While C2PA largely relies on metadata — which can often be stripped or altered when files move across platforms — ZCAM adds a cryptographic verification layer designed to survive distribution across the internet.

The verification process itself does not require trust in a centralized authority.

Why Platforms May Need This Soon

The launch comes as regulators and major platforms increasingly acknowledge that AI-generated media is becoming a systemic problem.

Instagram head Adam Mosseri has publicly argued that cryptographic content signing will likely become necessary for social platforms.

Meanwhile, Europe’s upcoming AI regulations are moving in the same direction.

The EU AI Act’s draft Code of Practice — expected to become enforceable later this year — specifically argues that no single labeling system is sufficient on its own and points toward multilayered approaches that include cryptographic proofs embedded directly into media.

Beyond Social Media

Succinct is also positioning ZCAM far beyond content authenticity on social networks.

The company says the SDK can be integrated into systems where photos function as evidence or proof of action, including:

  • Insurance claims

  • Delivery confirmations

  • Expense reimbursements

  • Marketplace disputes

  • Identity verification

  • Newsroom sourcing

One recent example cited by the company involved a delivery driver allegedly using AI-generated images to fake a completed delivery.
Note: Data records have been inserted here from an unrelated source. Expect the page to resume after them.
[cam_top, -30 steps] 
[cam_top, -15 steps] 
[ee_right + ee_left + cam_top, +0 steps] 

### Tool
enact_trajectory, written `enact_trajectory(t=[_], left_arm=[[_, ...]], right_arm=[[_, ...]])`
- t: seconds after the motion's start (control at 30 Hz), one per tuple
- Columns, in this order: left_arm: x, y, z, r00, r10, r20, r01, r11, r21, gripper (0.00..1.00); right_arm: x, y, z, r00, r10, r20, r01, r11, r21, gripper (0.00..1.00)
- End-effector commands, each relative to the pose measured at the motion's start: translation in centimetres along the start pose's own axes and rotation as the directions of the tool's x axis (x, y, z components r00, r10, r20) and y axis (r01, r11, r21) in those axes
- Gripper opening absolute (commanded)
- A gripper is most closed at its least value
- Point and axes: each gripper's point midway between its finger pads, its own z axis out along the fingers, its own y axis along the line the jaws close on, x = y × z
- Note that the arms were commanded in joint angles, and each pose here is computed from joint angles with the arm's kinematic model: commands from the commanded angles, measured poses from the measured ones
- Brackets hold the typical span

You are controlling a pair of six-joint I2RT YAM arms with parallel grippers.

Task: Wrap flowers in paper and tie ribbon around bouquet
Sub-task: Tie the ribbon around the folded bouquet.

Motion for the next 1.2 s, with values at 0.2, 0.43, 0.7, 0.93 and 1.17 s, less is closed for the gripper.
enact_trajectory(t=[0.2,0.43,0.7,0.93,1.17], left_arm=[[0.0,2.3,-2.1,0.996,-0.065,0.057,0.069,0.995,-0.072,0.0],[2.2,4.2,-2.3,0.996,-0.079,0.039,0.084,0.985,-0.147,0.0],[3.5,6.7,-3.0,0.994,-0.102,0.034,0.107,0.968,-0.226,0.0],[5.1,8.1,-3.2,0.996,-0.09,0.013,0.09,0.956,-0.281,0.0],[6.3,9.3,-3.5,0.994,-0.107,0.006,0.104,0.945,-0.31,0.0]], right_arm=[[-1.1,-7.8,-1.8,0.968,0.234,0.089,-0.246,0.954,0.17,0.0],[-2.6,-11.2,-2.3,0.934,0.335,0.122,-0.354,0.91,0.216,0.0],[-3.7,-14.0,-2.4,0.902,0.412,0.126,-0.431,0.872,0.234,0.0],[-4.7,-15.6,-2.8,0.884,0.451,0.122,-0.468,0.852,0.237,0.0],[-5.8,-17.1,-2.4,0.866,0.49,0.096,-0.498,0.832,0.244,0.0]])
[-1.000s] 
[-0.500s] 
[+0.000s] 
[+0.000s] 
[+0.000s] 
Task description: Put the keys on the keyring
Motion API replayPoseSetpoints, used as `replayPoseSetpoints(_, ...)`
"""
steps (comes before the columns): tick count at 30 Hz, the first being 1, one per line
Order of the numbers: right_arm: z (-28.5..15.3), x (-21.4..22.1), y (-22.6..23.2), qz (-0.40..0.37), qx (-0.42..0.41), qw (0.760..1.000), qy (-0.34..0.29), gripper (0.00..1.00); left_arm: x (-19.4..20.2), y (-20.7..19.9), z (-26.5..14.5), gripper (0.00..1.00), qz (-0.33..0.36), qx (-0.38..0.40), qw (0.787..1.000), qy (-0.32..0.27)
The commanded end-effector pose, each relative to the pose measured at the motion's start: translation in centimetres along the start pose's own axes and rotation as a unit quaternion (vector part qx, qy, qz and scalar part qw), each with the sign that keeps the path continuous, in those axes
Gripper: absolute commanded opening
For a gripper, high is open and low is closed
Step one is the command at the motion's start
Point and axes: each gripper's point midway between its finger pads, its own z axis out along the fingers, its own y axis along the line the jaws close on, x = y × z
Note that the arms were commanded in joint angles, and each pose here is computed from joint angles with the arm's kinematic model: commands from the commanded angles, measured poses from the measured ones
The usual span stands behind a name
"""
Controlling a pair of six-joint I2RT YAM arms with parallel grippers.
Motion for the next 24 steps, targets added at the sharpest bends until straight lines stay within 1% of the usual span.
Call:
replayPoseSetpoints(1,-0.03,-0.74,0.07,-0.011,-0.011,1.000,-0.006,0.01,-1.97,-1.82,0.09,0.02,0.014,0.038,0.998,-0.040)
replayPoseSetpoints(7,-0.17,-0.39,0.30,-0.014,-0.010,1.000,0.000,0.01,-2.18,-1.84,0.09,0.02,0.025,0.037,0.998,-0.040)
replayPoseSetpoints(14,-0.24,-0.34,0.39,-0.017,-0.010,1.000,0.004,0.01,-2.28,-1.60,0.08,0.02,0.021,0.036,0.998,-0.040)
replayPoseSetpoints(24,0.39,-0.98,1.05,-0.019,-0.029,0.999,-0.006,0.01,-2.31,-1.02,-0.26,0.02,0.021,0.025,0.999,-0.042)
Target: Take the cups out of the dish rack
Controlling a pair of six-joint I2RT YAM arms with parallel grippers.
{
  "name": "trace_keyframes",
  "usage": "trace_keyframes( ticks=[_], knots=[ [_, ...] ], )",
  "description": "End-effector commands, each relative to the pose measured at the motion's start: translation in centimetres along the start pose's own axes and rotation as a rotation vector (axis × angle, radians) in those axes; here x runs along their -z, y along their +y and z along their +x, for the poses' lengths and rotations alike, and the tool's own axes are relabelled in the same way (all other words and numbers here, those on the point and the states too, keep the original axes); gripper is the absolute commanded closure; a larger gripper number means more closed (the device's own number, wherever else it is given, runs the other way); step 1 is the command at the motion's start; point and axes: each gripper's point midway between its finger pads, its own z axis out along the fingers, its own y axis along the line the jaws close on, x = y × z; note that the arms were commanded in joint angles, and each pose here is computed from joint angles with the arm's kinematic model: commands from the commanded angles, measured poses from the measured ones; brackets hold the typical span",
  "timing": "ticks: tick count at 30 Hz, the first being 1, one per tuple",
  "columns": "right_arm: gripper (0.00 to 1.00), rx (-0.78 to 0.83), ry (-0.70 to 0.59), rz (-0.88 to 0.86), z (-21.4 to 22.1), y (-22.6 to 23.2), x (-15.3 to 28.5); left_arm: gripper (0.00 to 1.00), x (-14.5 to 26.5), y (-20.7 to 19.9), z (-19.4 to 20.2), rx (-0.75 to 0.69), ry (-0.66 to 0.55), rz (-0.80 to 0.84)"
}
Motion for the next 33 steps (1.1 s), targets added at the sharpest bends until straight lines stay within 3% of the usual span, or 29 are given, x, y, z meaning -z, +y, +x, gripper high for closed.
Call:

As AI-generated content becomes cheaper and easier to create, systems that rely on photographic evidence may increasingly need ways to verify not just what an image shows — but whether it was ever real in the first place.

For Succinct, that future likely requires cryptography, not detection algorithms.

And in a world where synthetic media is becoming effectively infinite, proving reality may become more valuable than spotting fakes.